/tokens

TI-BASIC token information XMLs for inclusion in other projects

Primary LanguagePython

TI Toolkit Token Sheets

Here, you can find token sheets for the TI-83/84-series calculators to include in external projects. The sheets contain detailed information about every token in a simple XML format. Basic scripts for parsing the sheets are also included.

How to Use

To include the token sheets in your next project, add them to your repository as a Git submodule via the git submodule command. You can target the built branch to clone just the sheets without any of the scripts or config files. Check out this project for an example.

You can also manually include a download of the sheets and/or scripts as needed.

XML Format

The XML format for 8X.xml is outlined below.

Tokens

Each token is stored in a <token> tag (perhaps within a <two-byte> parent, if the token is two bytes) containing one or more <version> tags, which detail the history of the token across OS versions.

<tokens>
	...
	<token value="$BA">
		<version>...</version>
		<version>...</version>
	</token>
	<two-byte value="$BB">
		<token value="$00">
			<version>...</version>
		</token>
	</two-byte>
	...
</tokens>

Versions

The token sheet forces the calculator operating system versions into a clean, linear timeline spanning over 30 years. Four essential patterns allow for this:

  1. Newer calculators in the lineage generally get their token table's first version directly from their immediate predecessor's last version.
  2. Older calculators do not receive patches after a newer model is introduced.
  3. Changes from version to version (we treat calculator-to-calculator changes as version-to-version changes, given the previous points) are usually limited to addition, renaming, and omission.
    • Basically, we don't see dramatic reorganization of the token data.
  4. Critically, the current system handles any violation of these patterns (that we have encountered) nicely.

We can then track the history of any token with a series of half-open ranges placed on this timeline. We use [since, until) (i.e. both since and until are versions where changes happened).

Versions are written as major.minor or major.minor.patch.

For our timeline, we define an ordering of calculator models here. Versions are compared first by model, then by major OS version, then by minor OS version, then by patch OS version, if present.

Each version includes a <since> tag, the first OS with that version of the token, and an optional <until> tag. The remaining tags are translations of that token into available languages.

<version>
	<since>
		<model>TI-82</model>
		<os-version>1.0</os-version>
	</since>
	<until>
		<model>TI-83</model>
		<os-version>0.0103</os-version>
	</until>
	<lang code="en">...</lang>
</version>

Translations

Each language translation contains a number of different ways that token is represented on- and off-calc in that language:

  • ti-ascii: The font bytes corresponding to the token's characters on-calc
  • display: A Unicode approximation of the token's on-calc appearance. These are meant only for display; they are not unique and may contain characters not found on most keyboards.
  • <accessible>: A representation of the token meant to be easy to type for speakers of the language. For en, this means ASCII and Latin-1.
  • <variant>: Any other name commonly used to represent the token (optional and repeatable).

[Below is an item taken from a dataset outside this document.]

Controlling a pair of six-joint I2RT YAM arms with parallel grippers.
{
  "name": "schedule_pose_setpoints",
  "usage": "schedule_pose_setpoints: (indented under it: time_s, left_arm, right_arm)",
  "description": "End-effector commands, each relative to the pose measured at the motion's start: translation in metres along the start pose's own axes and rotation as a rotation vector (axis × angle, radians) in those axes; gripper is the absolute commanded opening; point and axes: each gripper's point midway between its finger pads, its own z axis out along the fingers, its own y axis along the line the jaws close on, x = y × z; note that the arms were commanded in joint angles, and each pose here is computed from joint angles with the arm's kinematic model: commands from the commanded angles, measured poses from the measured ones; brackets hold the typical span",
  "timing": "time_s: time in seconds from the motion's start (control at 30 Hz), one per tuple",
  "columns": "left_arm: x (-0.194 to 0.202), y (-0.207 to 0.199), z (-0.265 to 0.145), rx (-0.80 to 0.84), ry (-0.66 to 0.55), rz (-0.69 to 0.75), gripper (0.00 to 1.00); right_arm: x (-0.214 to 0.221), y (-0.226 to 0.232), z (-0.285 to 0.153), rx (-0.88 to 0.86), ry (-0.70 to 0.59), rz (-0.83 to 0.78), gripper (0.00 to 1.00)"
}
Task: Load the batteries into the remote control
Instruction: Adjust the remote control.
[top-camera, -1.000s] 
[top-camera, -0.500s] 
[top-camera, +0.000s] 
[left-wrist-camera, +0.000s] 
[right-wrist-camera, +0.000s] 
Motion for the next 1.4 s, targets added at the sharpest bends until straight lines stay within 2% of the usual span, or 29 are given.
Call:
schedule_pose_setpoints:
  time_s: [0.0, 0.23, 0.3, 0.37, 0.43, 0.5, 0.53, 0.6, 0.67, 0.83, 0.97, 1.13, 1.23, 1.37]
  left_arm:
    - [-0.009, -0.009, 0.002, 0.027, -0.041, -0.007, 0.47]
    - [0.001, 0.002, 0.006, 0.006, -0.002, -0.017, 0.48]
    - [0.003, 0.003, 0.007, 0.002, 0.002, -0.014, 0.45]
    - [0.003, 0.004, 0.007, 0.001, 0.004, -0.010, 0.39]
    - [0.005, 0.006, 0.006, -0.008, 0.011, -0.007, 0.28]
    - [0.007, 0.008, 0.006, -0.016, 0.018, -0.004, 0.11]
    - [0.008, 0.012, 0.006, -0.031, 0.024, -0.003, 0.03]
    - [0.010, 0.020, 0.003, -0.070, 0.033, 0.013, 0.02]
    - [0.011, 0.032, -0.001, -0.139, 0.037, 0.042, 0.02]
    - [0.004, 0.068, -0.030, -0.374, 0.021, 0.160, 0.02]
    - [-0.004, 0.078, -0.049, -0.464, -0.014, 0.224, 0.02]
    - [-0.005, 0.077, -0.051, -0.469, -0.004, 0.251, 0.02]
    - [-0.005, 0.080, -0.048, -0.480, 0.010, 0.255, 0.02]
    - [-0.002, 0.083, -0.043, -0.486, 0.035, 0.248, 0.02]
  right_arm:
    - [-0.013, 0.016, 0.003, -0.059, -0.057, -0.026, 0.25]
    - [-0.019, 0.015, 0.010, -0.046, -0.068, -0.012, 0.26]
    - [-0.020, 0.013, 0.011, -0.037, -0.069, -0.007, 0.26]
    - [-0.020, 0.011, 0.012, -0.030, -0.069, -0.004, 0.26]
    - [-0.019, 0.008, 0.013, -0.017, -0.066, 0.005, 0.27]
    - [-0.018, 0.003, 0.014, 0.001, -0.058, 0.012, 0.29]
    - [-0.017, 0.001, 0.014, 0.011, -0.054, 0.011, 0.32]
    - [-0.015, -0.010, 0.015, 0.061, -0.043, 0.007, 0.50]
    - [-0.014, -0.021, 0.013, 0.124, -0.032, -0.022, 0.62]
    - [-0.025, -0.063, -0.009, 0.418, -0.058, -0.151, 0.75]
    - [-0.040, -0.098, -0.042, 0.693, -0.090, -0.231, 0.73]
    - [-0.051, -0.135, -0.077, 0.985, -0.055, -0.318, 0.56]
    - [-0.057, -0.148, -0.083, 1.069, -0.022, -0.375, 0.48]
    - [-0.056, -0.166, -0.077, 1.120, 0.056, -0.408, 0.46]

accessible and variant entries are guaranteed to be unique within their version and translation, and there must not be any overlapping names between them. This is vital for tokenization tasks.

<lang code="en" ti-ascii="7528012D3229" display="u(𝑛-2)">
	<accessible>u(n-2)</accessible>
	<variant>u(𝒏-2)</variant>
</lang>

Warning

Currently, only English translations are supported. See our contribution guidelines for details on adding new translations.

The default translation is en. If a translation is not specified for a token, it is the same as the en translation.

Other Formats

Alternative token sheet formats, such as JSON, can be found in the built branch. These formats are automatically generated whenever an XML sheet is updated, and thus only the XML sheets should be targeted by PR's.

If there's a format you want supported, feel free to open an issue.

Scripts

The scripts package contains Python scripts for parsing and manipulating the token sheets.

  • build.py: Helper script to generate the built branch
  • formats.py: Convert an XML sheet to another format, e.g. JSON (see above)
  • parse.py: Load a sheet or individual tokens into Python objects
  • tokenide.py: Create or update token files used by TokenIDE
  • trie.py: Create a trie from a sheet for use in tokenization

Contributions welcome!